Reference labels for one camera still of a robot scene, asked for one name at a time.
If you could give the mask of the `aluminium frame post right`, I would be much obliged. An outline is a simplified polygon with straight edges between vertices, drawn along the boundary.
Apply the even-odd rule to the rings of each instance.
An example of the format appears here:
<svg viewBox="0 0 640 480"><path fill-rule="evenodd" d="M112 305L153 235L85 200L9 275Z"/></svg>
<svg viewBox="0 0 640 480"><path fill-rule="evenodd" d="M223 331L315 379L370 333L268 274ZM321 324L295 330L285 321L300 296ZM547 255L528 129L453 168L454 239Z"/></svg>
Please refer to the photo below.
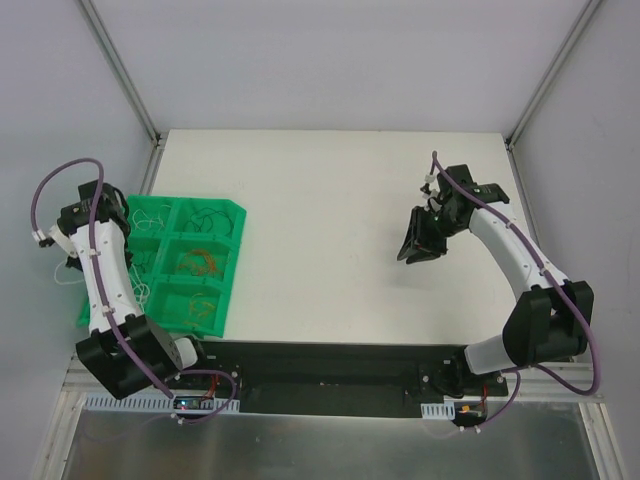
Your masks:
<svg viewBox="0 0 640 480"><path fill-rule="evenodd" d="M560 75L564 65L604 5L604 0L588 0L584 2L577 17L571 24L568 33L560 43L542 77L537 82L533 93L525 104L514 127L506 135L505 146L508 151L512 151L522 137L534 114L550 93L553 83Z"/></svg>

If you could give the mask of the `green plastic compartment tray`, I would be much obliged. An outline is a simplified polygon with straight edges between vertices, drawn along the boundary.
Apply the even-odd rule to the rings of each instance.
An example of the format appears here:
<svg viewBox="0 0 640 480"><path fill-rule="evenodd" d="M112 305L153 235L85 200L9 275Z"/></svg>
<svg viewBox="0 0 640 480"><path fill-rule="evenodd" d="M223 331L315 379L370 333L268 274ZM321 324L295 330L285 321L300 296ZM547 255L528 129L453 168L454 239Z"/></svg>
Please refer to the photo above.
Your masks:
<svg viewBox="0 0 640 480"><path fill-rule="evenodd" d="M246 210L228 199L127 202L135 304L172 334L223 337Z"/></svg>

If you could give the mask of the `aluminium frame post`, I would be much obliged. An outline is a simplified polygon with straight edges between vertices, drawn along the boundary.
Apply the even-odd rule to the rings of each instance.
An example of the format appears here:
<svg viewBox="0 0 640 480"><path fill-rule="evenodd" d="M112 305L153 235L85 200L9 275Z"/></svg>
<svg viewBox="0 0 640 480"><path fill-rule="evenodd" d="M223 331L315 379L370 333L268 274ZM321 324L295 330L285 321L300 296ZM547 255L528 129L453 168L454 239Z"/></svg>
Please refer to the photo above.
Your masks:
<svg viewBox="0 0 640 480"><path fill-rule="evenodd" d="M553 83L560 75L564 65L604 5L604 0L588 0L584 2L577 17L571 24L568 33L560 43L542 77L537 82L533 93L525 104L514 127L506 135L505 146L508 151L512 151L522 137L534 114L550 93Z"/></svg>
<svg viewBox="0 0 640 480"><path fill-rule="evenodd" d="M83 16L90 33L94 37L116 83L131 107L137 121L143 128L146 137L153 146L157 146L161 141L161 132L152 120L149 110L128 72L95 2L91 0L77 0L75 4Z"/></svg>

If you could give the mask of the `aluminium extrusion rail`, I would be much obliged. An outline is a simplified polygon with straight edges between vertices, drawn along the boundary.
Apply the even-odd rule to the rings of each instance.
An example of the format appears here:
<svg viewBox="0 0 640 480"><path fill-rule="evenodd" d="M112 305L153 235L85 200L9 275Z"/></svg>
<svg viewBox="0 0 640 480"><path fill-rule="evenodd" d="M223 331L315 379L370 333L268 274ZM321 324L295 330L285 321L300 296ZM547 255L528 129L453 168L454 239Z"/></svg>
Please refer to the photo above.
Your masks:
<svg viewBox="0 0 640 480"><path fill-rule="evenodd" d="M577 389L586 390L592 383L593 370L590 364L551 362L548 363L546 367ZM578 395L562 386L547 373L536 368L524 369L520 372L520 375L520 389L515 397L515 399L520 402L605 402L605 395L601 390L590 396ZM80 363L76 355L71 357L61 391L74 393L105 393L107 396L110 396L107 390Z"/></svg>

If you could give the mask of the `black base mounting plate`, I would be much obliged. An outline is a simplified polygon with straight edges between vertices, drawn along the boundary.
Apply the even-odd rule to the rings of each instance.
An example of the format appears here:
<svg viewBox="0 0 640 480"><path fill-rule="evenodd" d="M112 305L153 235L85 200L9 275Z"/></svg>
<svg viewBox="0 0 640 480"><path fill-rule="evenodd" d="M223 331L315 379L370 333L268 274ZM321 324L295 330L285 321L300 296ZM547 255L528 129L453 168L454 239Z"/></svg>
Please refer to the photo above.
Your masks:
<svg viewBox="0 0 640 480"><path fill-rule="evenodd" d="M191 375L176 390L231 388L243 413L416 418L447 397L506 398L497 372L473 375L460 345L358 345L205 341Z"/></svg>

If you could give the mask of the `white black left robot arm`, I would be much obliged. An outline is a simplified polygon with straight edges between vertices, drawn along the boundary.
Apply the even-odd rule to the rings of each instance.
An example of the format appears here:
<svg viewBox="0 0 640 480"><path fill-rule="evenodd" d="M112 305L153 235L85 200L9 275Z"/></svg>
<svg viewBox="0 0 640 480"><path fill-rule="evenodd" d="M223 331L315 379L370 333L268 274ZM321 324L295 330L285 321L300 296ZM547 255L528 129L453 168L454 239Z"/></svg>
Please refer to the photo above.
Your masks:
<svg viewBox="0 0 640 480"><path fill-rule="evenodd" d="M173 339L136 302L129 276L131 227L121 192L105 183L94 218L96 181L78 187L79 201L61 209L49 235L66 253L66 266L83 273L89 299L89 336L76 344L86 369L115 398L177 375L188 388L204 387L210 363L191 336Z"/></svg>

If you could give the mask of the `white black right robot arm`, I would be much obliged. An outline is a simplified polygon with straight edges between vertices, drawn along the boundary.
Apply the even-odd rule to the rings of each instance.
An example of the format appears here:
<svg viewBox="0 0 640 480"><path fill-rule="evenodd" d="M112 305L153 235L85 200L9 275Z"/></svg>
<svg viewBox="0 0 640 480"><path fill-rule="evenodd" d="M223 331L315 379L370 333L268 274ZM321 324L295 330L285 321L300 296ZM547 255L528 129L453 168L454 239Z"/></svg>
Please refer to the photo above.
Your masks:
<svg viewBox="0 0 640 480"><path fill-rule="evenodd" d="M452 387L473 394L486 374L526 368L582 354L584 325L594 294L555 267L519 227L510 198L497 184L479 184L467 165L433 166L421 188L397 255L406 264L431 261L448 251L449 238L468 231L489 251L506 277L515 306L502 332L466 346L463 362L450 369Z"/></svg>

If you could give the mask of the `aluminium frame post left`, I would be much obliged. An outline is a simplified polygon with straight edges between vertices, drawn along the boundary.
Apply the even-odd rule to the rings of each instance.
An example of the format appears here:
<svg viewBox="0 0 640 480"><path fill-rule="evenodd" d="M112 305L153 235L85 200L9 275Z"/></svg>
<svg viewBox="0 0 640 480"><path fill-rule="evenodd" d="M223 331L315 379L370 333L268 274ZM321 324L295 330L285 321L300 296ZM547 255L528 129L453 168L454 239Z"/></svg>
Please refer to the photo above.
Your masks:
<svg viewBox="0 0 640 480"><path fill-rule="evenodd" d="M143 128L146 137L153 146L157 146L161 141L161 132L152 120L149 110L128 72L95 2L91 0L77 0L75 4L83 16L90 33L94 37L116 83L131 107L137 121Z"/></svg>
################
The pictures are to be omitted, and the rest of the listing is to be transcribed exactly.

Reference labels for one camera still of a robot scene, asked for one name at a time.
If you could give the mask of the `aluminium frame post right`, I would be much obliged. An outline is a simplified polygon with straight edges between vertices, drawn along the boundary.
Apply the even-odd rule to the rings of each instance.
An example of the format appears here:
<svg viewBox="0 0 640 480"><path fill-rule="evenodd" d="M112 305L153 235L85 200L9 275Z"/></svg>
<svg viewBox="0 0 640 480"><path fill-rule="evenodd" d="M223 331L315 379L370 333L268 274ZM321 324L295 330L285 321L300 296ZM547 255L528 129L453 168L454 239Z"/></svg>
Please refer to the photo below.
Your masks:
<svg viewBox="0 0 640 480"><path fill-rule="evenodd" d="M560 75L564 65L604 5L604 0L588 0L584 2L577 17L571 24L568 33L560 43L542 77L537 82L533 93L525 104L514 127L506 135L505 146L508 151L512 151L522 137L534 114L550 93L553 83Z"/></svg>

If you could give the mask of the `green plastic compartment tray`, I would be much obliged. An outline is a simplified polygon with straight edges between vertices, drawn along the boundary.
Apply the even-odd rule to the rings of each instance.
An example of the format appears here:
<svg viewBox="0 0 640 480"><path fill-rule="evenodd" d="M112 305L153 235L85 200L9 275Z"/></svg>
<svg viewBox="0 0 640 480"><path fill-rule="evenodd" d="M223 331L315 379L370 333L268 274ZM321 324L295 330L285 321L300 296ZM547 255L528 129L453 168L454 239Z"/></svg>
Please refer to the photo above.
Your masks:
<svg viewBox="0 0 640 480"><path fill-rule="evenodd" d="M246 210L228 199L127 202L135 304L172 334L223 337Z"/></svg>

If you could give the mask of the `aluminium frame post`, I would be much obliged. An outline is a simplified polygon with straight edges between vertices, drawn along the boundary.
Apply the even-odd rule to the rings of each instance.
An example of the format appears here:
<svg viewBox="0 0 640 480"><path fill-rule="evenodd" d="M112 305L153 235L85 200L9 275Z"/></svg>
<svg viewBox="0 0 640 480"><path fill-rule="evenodd" d="M223 331L315 379L370 333L268 274ZM321 324L295 330L285 321L300 296ZM547 255L528 129L453 168L454 239Z"/></svg>
Please refer to the photo above.
Your masks:
<svg viewBox="0 0 640 480"><path fill-rule="evenodd" d="M553 83L560 75L564 65L604 5L604 0L588 0L584 2L577 17L571 24L568 33L560 43L542 77L537 82L533 93L525 104L514 127L506 135L505 146L508 151L512 151L522 137L534 114L550 93Z"/></svg>
<svg viewBox="0 0 640 480"><path fill-rule="evenodd" d="M83 16L90 33L94 37L116 83L131 107L137 121L143 128L146 137L153 146L157 146L161 141L161 132L152 120L149 110L128 72L95 2L91 0L77 0L75 4Z"/></svg>

If you could give the mask of the `aluminium extrusion rail`, I would be much obliged. An outline is a simplified polygon with straight edges between vertices, drawn along the boundary.
Apply the even-odd rule to the rings of each instance.
An example of the format appears here:
<svg viewBox="0 0 640 480"><path fill-rule="evenodd" d="M112 305L153 235L85 200L9 275Z"/></svg>
<svg viewBox="0 0 640 480"><path fill-rule="evenodd" d="M223 331L315 379L370 333L268 274ZM321 324L295 330L285 321L300 296ZM547 255L528 129L453 168L454 239Z"/></svg>
Please refer to the photo above.
Your masks:
<svg viewBox="0 0 640 480"><path fill-rule="evenodd" d="M577 389L586 390L592 383L593 370L590 364L551 362L548 363L546 367ZM578 395L562 386L547 373L536 368L524 369L520 372L520 375L520 389L515 397L515 399L520 402L605 402L605 395L601 390L590 396ZM80 363L76 355L71 357L61 391L74 393L105 393L107 396L110 396L107 390Z"/></svg>

If you could give the mask of the `black base mounting plate`, I would be much obliged. An outline is a simplified polygon with straight edges between vertices, drawn along the boundary.
Apply the even-odd rule to the rings of each instance.
An example of the format appears here:
<svg viewBox="0 0 640 480"><path fill-rule="evenodd" d="M112 305L153 235L85 200L9 275Z"/></svg>
<svg viewBox="0 0 640 480"><path fill-rule="evenodd" d="M223 331L315 379L370 333L268 274ZM321 324L295 330L285 321L300 296ZM547 255L528 129L453 168L454 239Z"/></svg>
Please refer to the photo above.
Your masks:
<svg viewBox="0 0 640 480"><path fill-rule="evenodd" d="M191 375L176 390L231 388L243 413L416 418L447 397L506 398L497 372L473 375L460 345L358 345L205 341Z"/></svg>

If you could give the mask of the `white black left robot arm`, I would be much obliged. An outline is a simplified polygon with straight edges between vertices, drawn along the boundary.
Apply the even-odd rule to the rings of each instance.
An example of the format appears here:
<svg viewBox="0 0 640 480"><path fill-rule="evenodd" d="M112 305L153 235L85 200L9 275Z"/></svg>
<svg viewBox="0 0 640 480"><path fill-rule="evenodd" d="M223 331L315 379L370 333L268 274ZM321 324L295 330L285 321L300 296ZM547 255L528 129L453 168L454 239Z"/></svg>
Please refer to the photo above.
Your masks:
<svg viewBox="0 0 640 480"><path fill-rule="evenodd" d="M173 339L136 302L129 276L131 227L121 192L105 183L94 218L96 181L78 187L79 201L61 209L49 235L66 253L66 266L83 273L89 299L89 336L76 344L86 369L115 398L177 375L188 388L204 387L210 363L191 336Z"/></svg>

If you could give the mask of the `white black right robot arm`, I would be much obliged. An outline is a simplified polygon with straight edges between vertices, drawn along the boundary.
Apply the even-odd rule to the rings of each instance.
An example of the format appears here:
<svg viewBox="0 0 640 480"><path fill-rule="evenodd" d="M112 305L153 235L85 200L9 275Z"/></svg>
<svg viewBox="0 0 640 480"><path fill-rule="evenodd" d="M223 331L315 379L370 333L268 274ZM321 324L295 330L285 321L300 296ZM547 255L528 129L453 168L454 239Z"/></svg>
Please refer to the photo above.
Your masks:
<svg viewBox="0 0 640 480"><path fill-rule="evenodd" d="M452 387L473 394L486 374L526 368L582 354L584 325L594 294L555 267L519 227L510 198L497 184L479 184L467 165L433 166L421 188L397 255L406 264L431 261L448 251L449 238L468 231L489 251L506 277L515 306L502 332L466 346L463 362L450 369Z"/></svg>

If you could give the mask of the `aluminium frame post left`, I would be much obliged. An outline is a simplified polygon with straight edges between vertices, drawn along the boundary.
Apply the even-odd rule to the rings of each instance.
An example of the format appears here:
<svg viewBox="0 0 640 480"><path fill-rule="evenodd" d="M112 305L153 235L85 200L9 275Z"/></svg>
<svg viewBox="0 0 640 480"><path fill-rule="evenodd" d="M223 331L315 379L370 333L268 274ZM321 324L295 330L285 321L300 296ZM547 255L528 129L453 168L454 239Z"/></svg>
Please refer to the photo above.
Your masks:
<svg viewBox="0 0 640 480"><path fill-rule="evenodd" d="M143 128L146 137L153 146L157 146L161 141L161 132L152 120L149 110L128 72L95 2L91 0L77 0L75 4L83 16L90 33L94 37L116 83L131 107L137 121Z"/></svg>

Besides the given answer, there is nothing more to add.